Benchmark Brent crude happens to be trading in $62.87a barrel and U.S. West Texas Intermediate at $56.57, and, although a long way off from the lows observed in early 2015 when oil rates tumbled to the mid-$20s, professionals say markets shouldn’t expect rates above $60 a good barrel to last.
On Monday, Fitch Rankings said in its 2018 oil outlook that it assumed 2018 common oil prices will be broadly unchanged year-on-12 months and that the recent price restoration with Brent exceeding $60 per barrel may well not be sustained, Reuters reported.
The IEA agreed, noting on Tuesday in its regular oil marketplace report, that markets shouldn’t expect $60 a barrel to become “the new normal” with more supply expected from non-OPEC producers.
“The reality is that also after most modest reductions to growth, non-OPEC production will follow this year’s 700,000 barrels a evening growth with 1.4 mb/d of additional creation in 2018 and then year’s demand progress will battle to match this. For this reason, absent any geopolitical high quality, we may not have observed a ‘new regular’ for oil rates,” the IEA said.

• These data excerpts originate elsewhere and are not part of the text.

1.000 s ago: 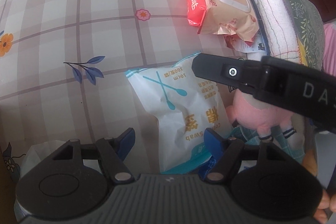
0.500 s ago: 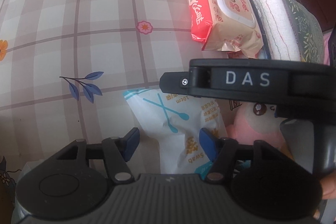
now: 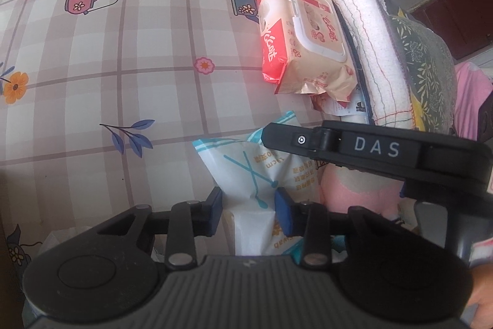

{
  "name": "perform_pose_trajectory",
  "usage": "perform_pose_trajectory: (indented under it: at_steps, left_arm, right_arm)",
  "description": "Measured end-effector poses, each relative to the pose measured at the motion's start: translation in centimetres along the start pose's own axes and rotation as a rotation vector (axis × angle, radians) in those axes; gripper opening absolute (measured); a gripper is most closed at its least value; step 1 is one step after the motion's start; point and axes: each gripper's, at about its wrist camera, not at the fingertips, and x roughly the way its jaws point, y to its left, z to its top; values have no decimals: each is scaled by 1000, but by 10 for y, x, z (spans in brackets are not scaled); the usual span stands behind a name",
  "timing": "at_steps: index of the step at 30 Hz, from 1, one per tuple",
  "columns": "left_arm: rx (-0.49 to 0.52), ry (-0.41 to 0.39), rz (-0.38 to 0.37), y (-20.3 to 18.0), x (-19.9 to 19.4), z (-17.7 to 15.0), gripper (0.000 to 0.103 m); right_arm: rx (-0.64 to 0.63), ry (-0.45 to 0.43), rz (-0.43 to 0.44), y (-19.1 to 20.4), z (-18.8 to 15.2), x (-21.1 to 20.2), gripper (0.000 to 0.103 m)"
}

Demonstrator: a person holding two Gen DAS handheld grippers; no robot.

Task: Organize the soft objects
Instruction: 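Carry the white swab bag with the left tool into the cardboard box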

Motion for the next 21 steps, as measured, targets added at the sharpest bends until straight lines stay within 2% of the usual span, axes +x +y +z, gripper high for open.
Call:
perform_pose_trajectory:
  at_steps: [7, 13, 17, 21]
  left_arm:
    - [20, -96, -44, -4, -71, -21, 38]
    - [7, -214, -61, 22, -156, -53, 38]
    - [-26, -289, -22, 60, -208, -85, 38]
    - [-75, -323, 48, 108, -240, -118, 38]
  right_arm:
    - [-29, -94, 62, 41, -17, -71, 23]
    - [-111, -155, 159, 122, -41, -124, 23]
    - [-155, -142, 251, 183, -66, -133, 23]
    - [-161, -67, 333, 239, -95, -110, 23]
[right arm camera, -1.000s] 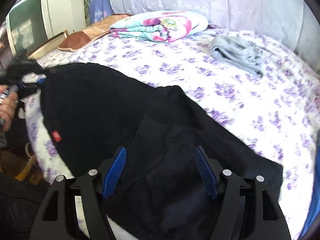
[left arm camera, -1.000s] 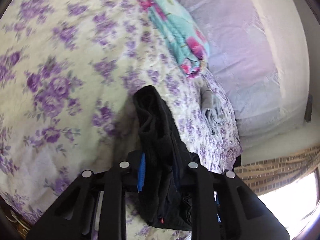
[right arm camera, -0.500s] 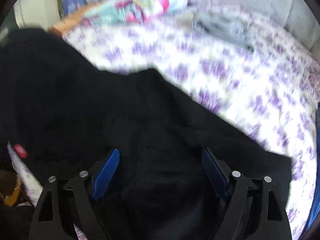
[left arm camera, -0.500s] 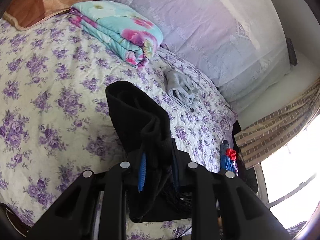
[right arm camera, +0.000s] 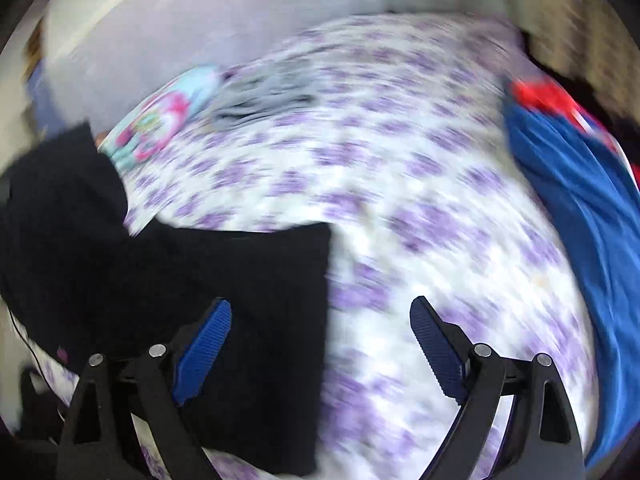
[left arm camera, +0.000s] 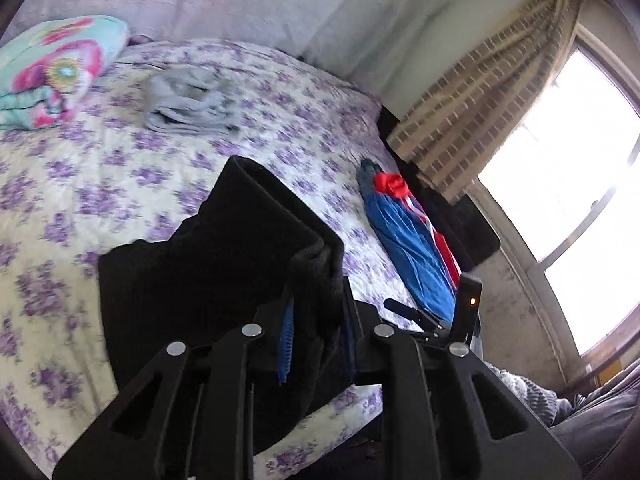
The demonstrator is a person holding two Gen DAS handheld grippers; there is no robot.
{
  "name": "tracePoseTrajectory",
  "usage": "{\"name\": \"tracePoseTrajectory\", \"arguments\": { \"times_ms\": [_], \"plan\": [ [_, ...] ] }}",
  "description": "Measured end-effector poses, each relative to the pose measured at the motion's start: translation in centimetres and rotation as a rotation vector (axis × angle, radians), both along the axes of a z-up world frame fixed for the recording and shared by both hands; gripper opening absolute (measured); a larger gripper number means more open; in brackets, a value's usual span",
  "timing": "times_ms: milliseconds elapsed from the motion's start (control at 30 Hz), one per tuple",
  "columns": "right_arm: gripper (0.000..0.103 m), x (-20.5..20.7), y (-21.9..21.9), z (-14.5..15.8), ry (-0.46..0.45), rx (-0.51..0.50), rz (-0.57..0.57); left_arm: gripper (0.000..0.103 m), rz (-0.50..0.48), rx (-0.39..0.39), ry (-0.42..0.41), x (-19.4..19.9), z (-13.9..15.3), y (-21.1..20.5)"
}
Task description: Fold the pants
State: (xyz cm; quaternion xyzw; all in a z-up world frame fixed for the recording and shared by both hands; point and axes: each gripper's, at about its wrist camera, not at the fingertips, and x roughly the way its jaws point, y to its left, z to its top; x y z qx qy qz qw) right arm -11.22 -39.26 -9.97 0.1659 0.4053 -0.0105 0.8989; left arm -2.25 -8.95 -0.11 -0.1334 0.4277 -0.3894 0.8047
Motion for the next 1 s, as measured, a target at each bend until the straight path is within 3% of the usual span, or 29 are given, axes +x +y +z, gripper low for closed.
{"name": "tracePoseTrajectory", "arguments": {
  "times_ms": [133,200,267,333,400,433,467,533,633,833,933,1000],
  "plan": [
    [0.091,-3.0,-4.7,-1.5,0.040,0.048,-0.130,0.018,-0.200,0.051,-0.017,-1.1,-2.5,-9.2],
    [0.091,-4.2,-6.0,-1.8,0.038,0.045,-0.153,0.018,-0.280,0.126,-0.035,-2.0,-4.9,-13.5],
    [0.091,-4.7,-7.5,-1.9,0.026,0.041,-0.170,0.018,-0.305,0.183,0.012,-2.0,-7.5,-15.5],
    [0.091,-5.2,-8.4,-1.4,0.005,0.048,-0.184,0.022,-0.318,0.204,0.136,-1.8,-10.4,-16.2],
    [0.091,-5.7,-8.4,-0.4,-0.019,0.059,-0.183,0.031,-0.308,0.162,0.192,-2.0,-10.9,-15.5],
    [0.091,-5.4,-8.3,-0.1,-0.029,0.064,-0.175,0.042,-0.306,0.138,0.193,-2.1,-10.4,-14.9],
    [0.091,-4.9,-8.0,0.4,-0.040,0.066,-0.157,0.055,-0.297,0.126,0.182,-2.3,-9.8,-14.4],
    [0.091,-3.3,-6.5,1.4,-0.059,0.055,-0.100,0.068,-0.247,0.102,0.141,-2.2,-7.8,-12.7],
    [0.091,-0.3,-3.5,2.4,-0.073,0.026,0.007,0.070,-0.146,0.078,0.143,-1.6,-6.4,-9.7],
    [0.091,5.5,3.3,2.7,-0.071,-0.098,0.184,0.070,0.098,0.193,0.228,-1.0,-9.2,-2.3],
    [0.092,8.6,4.4,-0.7,0.052,-0.194,0.195,0.070,0.124,0.252,0.266,-1.5,-11.4,-0.3],
    [0.098,9.7,3.3,-3.7,0.112,-0.139,0.180,0.070,0.108,0.254,0.289,-1.7,-12.8,0.2]
  ]
}}
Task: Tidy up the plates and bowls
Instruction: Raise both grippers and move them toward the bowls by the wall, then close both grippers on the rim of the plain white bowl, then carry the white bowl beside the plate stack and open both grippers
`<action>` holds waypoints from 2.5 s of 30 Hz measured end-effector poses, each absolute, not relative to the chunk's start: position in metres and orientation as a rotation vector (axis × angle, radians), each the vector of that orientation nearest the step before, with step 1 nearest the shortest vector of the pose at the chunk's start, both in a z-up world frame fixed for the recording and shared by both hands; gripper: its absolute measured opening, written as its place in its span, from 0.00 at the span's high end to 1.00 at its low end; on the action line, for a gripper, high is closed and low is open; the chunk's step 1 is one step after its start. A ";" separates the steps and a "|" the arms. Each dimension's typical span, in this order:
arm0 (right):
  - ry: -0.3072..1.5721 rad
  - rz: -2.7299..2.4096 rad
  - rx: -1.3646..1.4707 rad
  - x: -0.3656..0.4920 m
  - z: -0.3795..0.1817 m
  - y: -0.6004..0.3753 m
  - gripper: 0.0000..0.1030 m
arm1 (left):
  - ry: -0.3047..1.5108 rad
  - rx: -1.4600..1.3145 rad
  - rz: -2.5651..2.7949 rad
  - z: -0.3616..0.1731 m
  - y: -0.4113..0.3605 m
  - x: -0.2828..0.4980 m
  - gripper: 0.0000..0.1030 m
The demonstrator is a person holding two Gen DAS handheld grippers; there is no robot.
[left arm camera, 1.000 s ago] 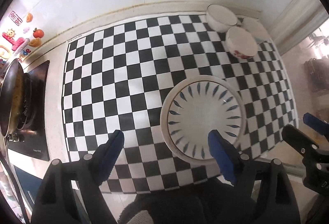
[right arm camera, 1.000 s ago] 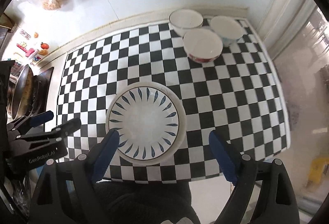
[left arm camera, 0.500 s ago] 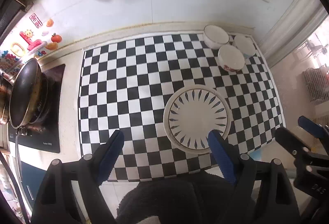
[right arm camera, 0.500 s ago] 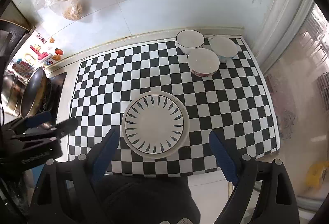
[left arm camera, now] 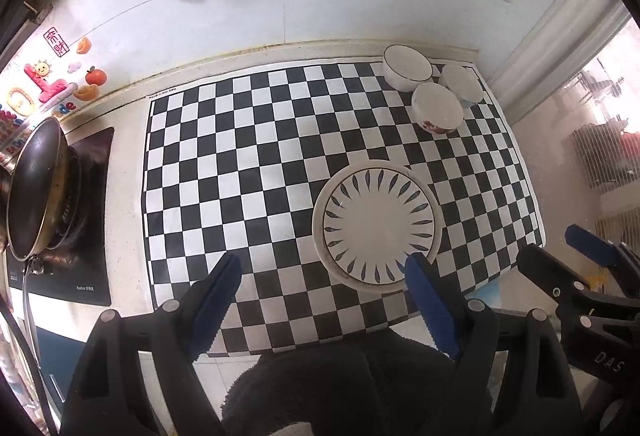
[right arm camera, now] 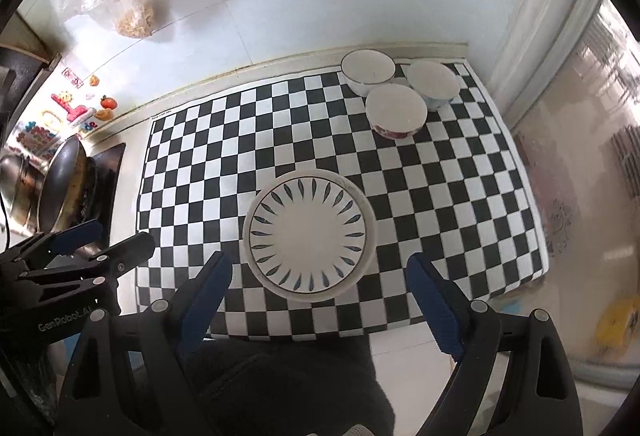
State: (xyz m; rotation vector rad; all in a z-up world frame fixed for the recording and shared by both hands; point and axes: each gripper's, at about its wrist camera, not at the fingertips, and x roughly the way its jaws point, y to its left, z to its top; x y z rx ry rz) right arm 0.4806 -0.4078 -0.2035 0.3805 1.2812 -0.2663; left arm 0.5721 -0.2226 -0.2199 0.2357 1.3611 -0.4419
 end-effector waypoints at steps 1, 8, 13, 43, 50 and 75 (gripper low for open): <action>1.276 -0.277 0.396 0.481 -0.205 -0.409 0.12 | 1.361 0.230 -0.447 -0.221 -0.222 0.575 0.19; 1.148 -0.371 0.439 0.491 -0.222 -0.446 0.12 | 1.270 0.257 -0.441 -0.230 -0.235 0.601 0.19; 1.125 -0.376 0.561 0.506 -0.255 -0.500 0.12 | 1.241 0.230 -0.409 -0.248 -0.260 0.627 0.19; 1.494 -0.150 0.842 0.663 -0.535 -0.725 0.72 | 1.640 0.174 -0.377 -0.463 -0.501 0.736 0.49; 1.491 -0.123 0.880 0.664 -0.547 -0.723 0.84 | 1.707 0.140 -0.429 -0.490 -0.508 0.736 0.77; 1.539 -0.086 0.779 0.534 -0.486 -0.698 0.86 | 1.721 0.194 -0.553 -0.439 -0.512 0.592 0.79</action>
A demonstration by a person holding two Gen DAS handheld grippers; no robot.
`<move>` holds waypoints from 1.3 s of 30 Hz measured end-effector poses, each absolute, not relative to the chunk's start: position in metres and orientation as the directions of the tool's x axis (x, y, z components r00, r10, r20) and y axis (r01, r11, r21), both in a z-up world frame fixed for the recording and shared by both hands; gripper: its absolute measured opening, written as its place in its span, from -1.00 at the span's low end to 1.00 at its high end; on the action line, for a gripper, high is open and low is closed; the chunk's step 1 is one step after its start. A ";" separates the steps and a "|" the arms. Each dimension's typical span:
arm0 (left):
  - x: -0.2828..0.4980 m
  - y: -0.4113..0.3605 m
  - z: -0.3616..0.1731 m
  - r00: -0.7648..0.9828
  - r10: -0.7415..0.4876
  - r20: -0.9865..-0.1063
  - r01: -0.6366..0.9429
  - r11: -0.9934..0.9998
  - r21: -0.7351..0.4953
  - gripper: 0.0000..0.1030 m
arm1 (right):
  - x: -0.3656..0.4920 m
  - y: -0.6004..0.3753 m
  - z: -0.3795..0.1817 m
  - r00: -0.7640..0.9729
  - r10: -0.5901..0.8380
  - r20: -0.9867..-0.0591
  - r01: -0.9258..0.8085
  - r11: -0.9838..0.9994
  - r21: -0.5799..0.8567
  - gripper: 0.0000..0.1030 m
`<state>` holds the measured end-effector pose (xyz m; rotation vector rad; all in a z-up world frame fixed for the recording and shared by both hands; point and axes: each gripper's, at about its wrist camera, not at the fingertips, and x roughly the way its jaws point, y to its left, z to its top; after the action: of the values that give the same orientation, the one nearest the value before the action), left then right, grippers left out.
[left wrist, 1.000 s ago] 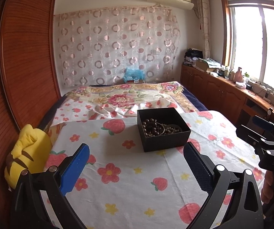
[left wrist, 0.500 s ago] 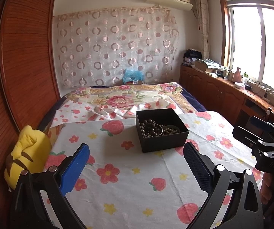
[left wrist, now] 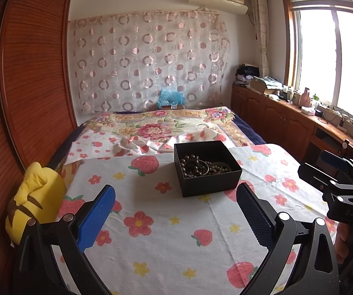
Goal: Organize jewelry
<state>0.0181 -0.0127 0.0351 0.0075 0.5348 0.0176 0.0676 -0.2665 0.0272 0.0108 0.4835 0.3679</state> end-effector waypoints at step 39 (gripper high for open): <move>0.019 -0.014 0.033 0.861 0.016 -0.508 -0.013 1.000 0.008 0.85 | 0.067 -0.266 0.025 0.822 0.349 -0.451 -0.344 0.934 0.097 0.95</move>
<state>0.0187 -0.0143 0.0331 0.0041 0.5328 0.0152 0.0670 -0.2661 0.0250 0.0113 0.4818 0.3688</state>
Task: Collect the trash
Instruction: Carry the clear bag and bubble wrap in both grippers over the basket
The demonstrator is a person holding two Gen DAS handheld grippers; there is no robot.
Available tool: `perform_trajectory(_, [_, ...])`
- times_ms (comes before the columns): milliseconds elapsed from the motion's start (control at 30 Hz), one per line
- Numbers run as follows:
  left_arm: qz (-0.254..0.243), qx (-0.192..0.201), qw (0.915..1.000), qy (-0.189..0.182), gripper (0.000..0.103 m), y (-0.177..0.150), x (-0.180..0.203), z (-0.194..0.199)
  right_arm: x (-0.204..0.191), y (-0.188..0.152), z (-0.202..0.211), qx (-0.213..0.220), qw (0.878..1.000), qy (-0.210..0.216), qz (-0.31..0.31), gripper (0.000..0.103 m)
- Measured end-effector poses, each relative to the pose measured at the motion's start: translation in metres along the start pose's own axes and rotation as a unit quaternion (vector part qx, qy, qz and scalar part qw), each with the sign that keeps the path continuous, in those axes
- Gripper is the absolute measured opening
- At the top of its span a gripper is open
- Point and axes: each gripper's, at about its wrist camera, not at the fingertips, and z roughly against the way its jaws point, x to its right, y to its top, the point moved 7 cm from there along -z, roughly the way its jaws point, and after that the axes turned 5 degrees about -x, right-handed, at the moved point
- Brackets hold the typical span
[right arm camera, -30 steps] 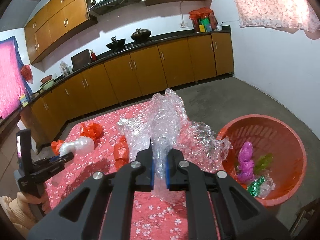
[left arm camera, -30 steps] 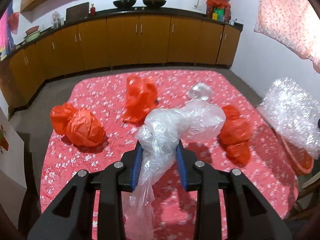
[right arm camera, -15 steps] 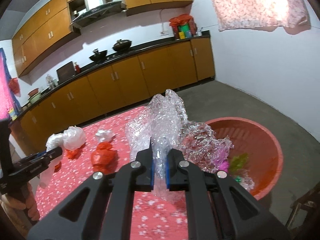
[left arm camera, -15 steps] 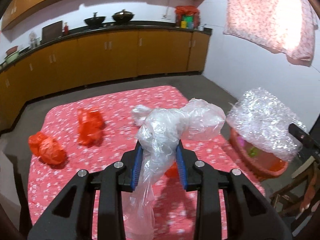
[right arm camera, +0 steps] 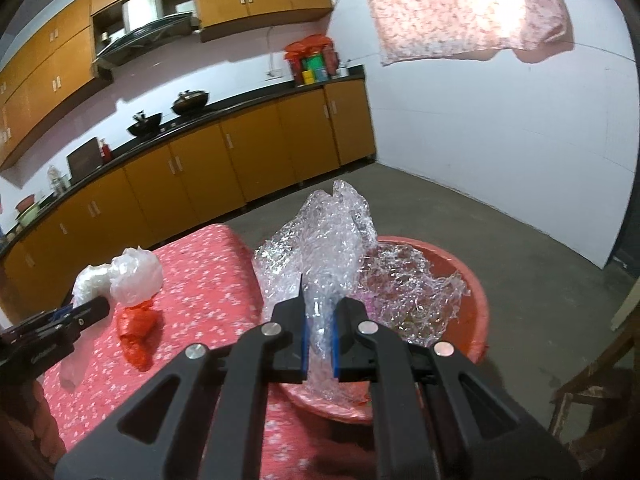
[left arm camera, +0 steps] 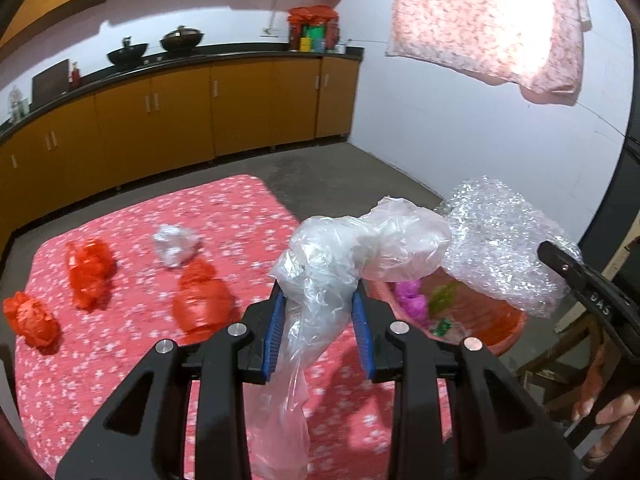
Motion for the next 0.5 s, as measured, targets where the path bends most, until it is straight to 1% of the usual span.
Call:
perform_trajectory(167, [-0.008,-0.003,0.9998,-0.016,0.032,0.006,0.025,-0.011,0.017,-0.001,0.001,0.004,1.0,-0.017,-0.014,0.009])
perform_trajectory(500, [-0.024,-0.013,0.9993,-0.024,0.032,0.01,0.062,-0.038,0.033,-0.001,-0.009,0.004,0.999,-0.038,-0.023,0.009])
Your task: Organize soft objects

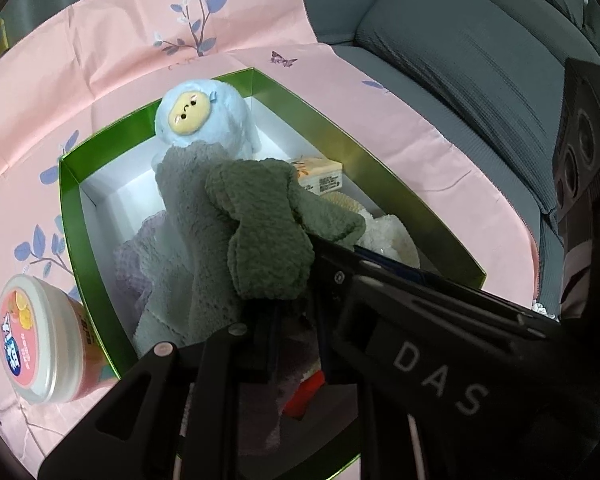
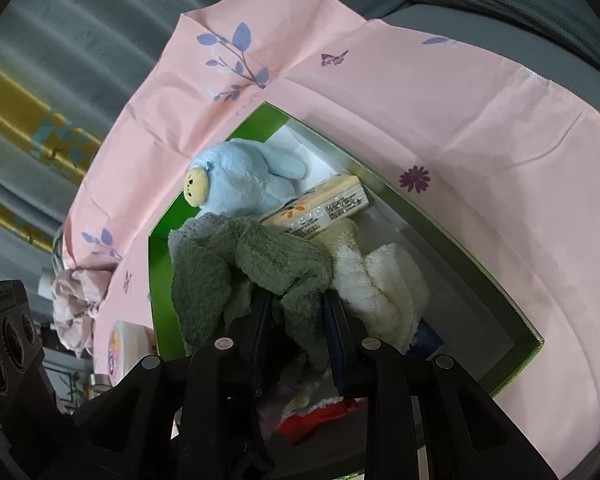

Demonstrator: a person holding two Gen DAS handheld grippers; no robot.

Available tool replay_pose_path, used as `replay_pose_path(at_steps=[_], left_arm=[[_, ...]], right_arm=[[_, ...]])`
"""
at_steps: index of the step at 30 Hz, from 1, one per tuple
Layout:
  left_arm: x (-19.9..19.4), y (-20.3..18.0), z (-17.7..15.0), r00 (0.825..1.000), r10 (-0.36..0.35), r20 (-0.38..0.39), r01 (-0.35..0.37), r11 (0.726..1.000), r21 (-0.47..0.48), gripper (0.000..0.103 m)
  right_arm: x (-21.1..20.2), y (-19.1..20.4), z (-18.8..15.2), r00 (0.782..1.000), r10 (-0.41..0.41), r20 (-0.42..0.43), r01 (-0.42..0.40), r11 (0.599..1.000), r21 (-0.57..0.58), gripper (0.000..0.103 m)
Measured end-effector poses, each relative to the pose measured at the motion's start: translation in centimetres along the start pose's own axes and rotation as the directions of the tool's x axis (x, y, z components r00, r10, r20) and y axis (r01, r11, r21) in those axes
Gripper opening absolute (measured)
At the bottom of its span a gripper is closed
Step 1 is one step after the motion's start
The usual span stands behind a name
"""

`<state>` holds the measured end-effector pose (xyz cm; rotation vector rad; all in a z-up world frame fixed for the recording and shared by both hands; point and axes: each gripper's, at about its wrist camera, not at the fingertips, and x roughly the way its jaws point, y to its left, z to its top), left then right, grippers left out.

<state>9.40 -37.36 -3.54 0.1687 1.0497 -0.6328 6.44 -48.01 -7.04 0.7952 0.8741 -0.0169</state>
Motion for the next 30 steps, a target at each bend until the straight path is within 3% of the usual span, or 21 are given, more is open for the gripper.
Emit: replay_pose_path(at_steps=[9,12,16,30], left_arm=[[0.7,0.5,0.2,0.998,-0.027,-0.053,0.024,0.998,-0.053,0.02],[0.9,0.5,0.3,0.997,-0.042,-0.063,0.039,0.998,-0.045,0.027],[1.3,0.6,0.2,0.996,-0.047,-0.078,0.042,0.997,-0.06,0.045],[2.2,1.1,0.1,0.993,-0.083,-0.088,0.075,0.993,-0.088,0.058]], right_arm=[[0.4,0.0,0.0,1.0,-0.019,-0.005,0.019,1.0,-0.002,0.027],[0.5,0.2,0.0,1.0,-0.021,-0.007,0.021,1.0,-0.006,0.027],[0.6,0.2,0.1,1.0,-0.024,-0.007,0.024,1.0,-0.007,0.027],[0.6,0.2,0.0,1.0,-0.019,-0.007,0.019,1.0,-0.007,0.027]])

It added that higher oil rates and relatively mild early on winter temperature ranges had contributed to a good downward revision of its demand forecast in November, revised downwards by 100,000 barrels a evening for both 2017 and 2018. It today sees demand progress of around 1.5 million barrels a evening (mb/d) in 2017, to 97.7 mb/d, and 1.3 million barrels a evening in 2018 to 98.9 mb/d.
The IEA noted that the market would keep on its journey towards a rebalancing, saying that “for the entire marketplace balance, our changes to demand growth, which remains robust, and supply largely cancel each other out.” However, non-OPEC creation was expected to enhance the global way to obtain oil.
“Using a scenario whereby current levels of OPEC creation will be maintained, the oil marketplace faces a hard challenge in the first quarter of 2018 with supply expected to exceed demand by 600,000 barrels a evening followed by another, smaller sized, surplus of 200,000 barrels a day found in the next quarter of 2018,” the IEA said.